The architect said the project’s success is largely because of the design team’s integrated approach in which all key stakeholders worked in the same Revit 3-D software.

“We had more than 300,000 individual elements in the BIM model that really allowed us to integrate our teams.”

The complex consists of two construction systems: one for the cultural centre built on the first five floors and the second for the hotel above it. To meet stability to lateral wind loads and reduce material stress, the tower has two mass timber cores, each at either end of the structure.

The hotel rooms were prefabricated in pods that stand on glulam columns, each separated with insulation on all sides, he said.

“This project has generated a library of solutions in mass timber, responding to acoustics, fire and structural demands,” Norelius said, adding prefabrication was done in a factory about 50 kilometres away and the certified timber was sourced from forests within 100 kilometres of the northern Sweden city.

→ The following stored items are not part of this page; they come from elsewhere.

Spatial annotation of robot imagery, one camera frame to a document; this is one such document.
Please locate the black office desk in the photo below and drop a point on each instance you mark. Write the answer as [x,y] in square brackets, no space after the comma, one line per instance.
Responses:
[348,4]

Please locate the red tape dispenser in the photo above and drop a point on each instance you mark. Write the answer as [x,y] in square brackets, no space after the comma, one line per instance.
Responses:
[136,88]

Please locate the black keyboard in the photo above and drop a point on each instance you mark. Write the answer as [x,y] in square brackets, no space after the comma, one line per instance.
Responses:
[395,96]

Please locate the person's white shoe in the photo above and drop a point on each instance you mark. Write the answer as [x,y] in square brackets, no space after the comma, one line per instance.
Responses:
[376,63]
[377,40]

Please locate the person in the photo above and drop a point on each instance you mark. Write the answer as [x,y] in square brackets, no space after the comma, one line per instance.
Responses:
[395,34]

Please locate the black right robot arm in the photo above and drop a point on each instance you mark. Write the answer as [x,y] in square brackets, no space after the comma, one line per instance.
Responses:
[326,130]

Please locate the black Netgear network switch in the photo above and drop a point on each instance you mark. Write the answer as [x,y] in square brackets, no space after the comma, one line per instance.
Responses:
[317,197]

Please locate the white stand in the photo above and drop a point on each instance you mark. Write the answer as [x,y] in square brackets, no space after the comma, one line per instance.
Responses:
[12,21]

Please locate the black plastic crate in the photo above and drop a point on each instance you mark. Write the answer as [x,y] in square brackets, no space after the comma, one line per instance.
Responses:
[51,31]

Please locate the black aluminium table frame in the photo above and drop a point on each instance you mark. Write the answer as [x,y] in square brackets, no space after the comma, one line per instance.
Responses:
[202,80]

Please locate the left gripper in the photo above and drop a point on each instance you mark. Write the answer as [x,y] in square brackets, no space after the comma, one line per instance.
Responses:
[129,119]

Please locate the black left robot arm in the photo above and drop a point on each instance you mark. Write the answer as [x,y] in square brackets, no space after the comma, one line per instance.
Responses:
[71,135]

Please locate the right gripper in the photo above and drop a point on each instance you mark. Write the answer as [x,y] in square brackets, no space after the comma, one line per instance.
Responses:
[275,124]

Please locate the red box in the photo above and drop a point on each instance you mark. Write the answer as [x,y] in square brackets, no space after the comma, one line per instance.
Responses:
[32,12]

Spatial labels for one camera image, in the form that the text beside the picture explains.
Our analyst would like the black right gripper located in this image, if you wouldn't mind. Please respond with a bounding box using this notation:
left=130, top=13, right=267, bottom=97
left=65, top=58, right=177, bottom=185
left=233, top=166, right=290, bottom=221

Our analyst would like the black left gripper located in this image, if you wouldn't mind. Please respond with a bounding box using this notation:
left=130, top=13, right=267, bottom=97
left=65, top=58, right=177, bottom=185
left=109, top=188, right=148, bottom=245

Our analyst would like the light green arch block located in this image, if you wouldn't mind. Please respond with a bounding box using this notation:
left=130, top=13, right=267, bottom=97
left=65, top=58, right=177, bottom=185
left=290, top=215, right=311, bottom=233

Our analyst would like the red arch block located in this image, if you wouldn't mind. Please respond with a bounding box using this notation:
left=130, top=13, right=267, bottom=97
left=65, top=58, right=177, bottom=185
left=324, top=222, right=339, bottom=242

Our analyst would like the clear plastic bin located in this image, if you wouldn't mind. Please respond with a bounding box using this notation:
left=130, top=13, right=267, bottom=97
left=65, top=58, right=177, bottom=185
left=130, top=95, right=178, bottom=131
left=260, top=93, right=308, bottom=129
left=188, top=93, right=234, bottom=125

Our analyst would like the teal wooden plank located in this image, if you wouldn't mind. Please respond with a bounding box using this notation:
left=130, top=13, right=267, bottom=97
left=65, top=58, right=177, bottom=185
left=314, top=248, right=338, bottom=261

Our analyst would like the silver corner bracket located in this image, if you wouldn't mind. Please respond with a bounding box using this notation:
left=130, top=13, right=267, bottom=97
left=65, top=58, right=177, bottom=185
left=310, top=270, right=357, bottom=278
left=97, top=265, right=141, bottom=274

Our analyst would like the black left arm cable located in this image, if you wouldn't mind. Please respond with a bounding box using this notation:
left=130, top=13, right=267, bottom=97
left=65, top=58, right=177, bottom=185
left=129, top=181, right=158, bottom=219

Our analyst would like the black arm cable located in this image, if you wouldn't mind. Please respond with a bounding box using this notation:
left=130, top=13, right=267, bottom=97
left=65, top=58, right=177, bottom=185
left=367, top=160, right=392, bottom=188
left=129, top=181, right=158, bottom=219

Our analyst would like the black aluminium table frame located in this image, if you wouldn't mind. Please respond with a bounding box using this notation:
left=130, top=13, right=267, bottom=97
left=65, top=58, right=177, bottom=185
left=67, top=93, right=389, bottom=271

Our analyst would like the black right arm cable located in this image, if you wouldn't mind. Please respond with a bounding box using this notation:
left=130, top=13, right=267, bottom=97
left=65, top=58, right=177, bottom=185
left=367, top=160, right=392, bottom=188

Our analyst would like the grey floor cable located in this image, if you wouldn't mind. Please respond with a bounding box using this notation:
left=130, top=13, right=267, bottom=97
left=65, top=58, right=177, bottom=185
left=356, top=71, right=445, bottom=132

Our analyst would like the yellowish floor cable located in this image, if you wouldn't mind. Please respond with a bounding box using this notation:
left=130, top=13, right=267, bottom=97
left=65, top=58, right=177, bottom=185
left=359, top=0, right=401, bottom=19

While the five-storey mass timber podium is exposed to the weather, the hotel tower’s CLT design is protected behind a glazed outer façade, the architect said, adding every step of assembly was “strictly monitored” and construction went “very fast.”

The concrete required for the foundation represented only a small percentage of the overall materials specified in the complex but recent GHG measurements indicate concrete accounts for more than 40 per cent of the building’s emissions.

“Knowing this now, if we did the project today we would probably put a lot of effort into reducing emissions from the foundations.”

Norelius said instead of designing the building with a 40 to 50 per cent glazing ratio, which would not provide enough solar in the dark winters but too much during the long summer days, the design team specified a system of mobile shades to maximize solar use year-round.

Photo voltaic arrays on the roof and the façade of the top floor are connected to large batteries, which can be used to shave peaks in the building and power backup sprinkler pumps.

Using an artificial intelligence interface, the building is connected to a district heating and cooling distribution network of the surrounding downtown buildings.

It is programmed to reduce energy peaks when appropriate and employs a heat pump to send excess heating or cooling to other buildings on the network, he told delegates. Calculations indicate energy reductions by 45 per cent.

Construction contributes more than 20 per cent of the CO2 emissions in Sweden and imported construction goods and materials add almost 20 per cent more.

“As an industry we have a joint responsibility to change this,” said Norelius, whose firm’s goal is for all of its projects to be climate neutral by 2030.

The annual Green Building Festival was hosted by Sustainable Buildings Canada.